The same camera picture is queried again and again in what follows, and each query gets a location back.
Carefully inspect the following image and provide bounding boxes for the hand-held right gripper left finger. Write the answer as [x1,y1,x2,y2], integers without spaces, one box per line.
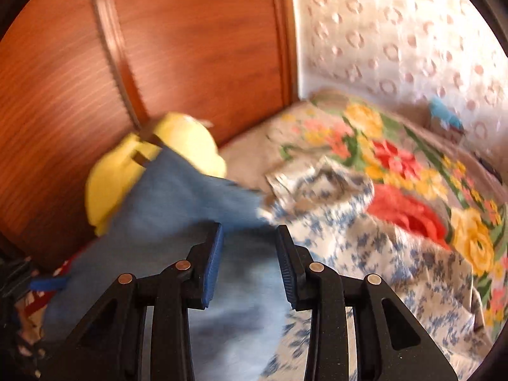
[42,222,224,381]

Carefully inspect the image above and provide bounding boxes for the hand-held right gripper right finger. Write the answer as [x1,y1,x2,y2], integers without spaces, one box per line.
[277,224,459,381]

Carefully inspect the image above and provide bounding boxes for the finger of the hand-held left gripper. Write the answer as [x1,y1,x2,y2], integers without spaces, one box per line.
[30,276,69,291]

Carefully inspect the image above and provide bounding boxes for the blue denim pants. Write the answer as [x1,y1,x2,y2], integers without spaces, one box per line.
[42,147,290,381]

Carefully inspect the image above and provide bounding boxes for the red patterned cloth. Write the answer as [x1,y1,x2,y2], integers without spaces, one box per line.
[16,258,76,326]

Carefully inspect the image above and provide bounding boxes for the floral bed mattress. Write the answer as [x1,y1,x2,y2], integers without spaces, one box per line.
[258,157,493,381]

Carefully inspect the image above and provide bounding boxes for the yellow plush toy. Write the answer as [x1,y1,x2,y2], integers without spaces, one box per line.
[85,112,228,237]

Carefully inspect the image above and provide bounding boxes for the colourful floral blanket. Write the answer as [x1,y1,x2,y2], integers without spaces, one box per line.
[220,89,508,342]

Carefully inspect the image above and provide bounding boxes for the box with blue cloth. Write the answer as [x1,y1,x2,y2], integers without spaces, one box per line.
[426,95,465,132]

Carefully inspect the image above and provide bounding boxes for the brown wooden wardrobe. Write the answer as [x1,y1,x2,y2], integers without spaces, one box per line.
[0,0,298,282]

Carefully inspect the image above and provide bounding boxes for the sheer curtain with circles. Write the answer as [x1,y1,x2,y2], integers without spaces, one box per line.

....

** EXERCISE INSTRUCTIONS **
Quote only the lines from the line containing "for the colourful" through the end of the listing, please, keeping both the first and the last line.

** SOLUTION TO THIS TASK **
Carefully inspect the image above and provide bounding boxes for the colourful floral blanket. Write the answer as [x1,y1,x2,y2], integers without spaces, one box per line.
[220,89,508,342]

Carefully inspect the image above and provide bounding boxes for the box with blue cloth. Write the answer as [x1,y1,x2,y2], integers without spaces, one box per line.
[426,95,465,132]

Carefully inspect the image above and provide bounding boxes for the brown wooden wardrobe. Write the answer as [x1,y1,x2,y2], integers without spaces, one box per line.
[0,0,298,282]

Carefully inspect the image above and provide bounding boxes for the sheer curtain with circles. Write the answer as [x1,y1,x2,y2], integers without spaces, one box per line.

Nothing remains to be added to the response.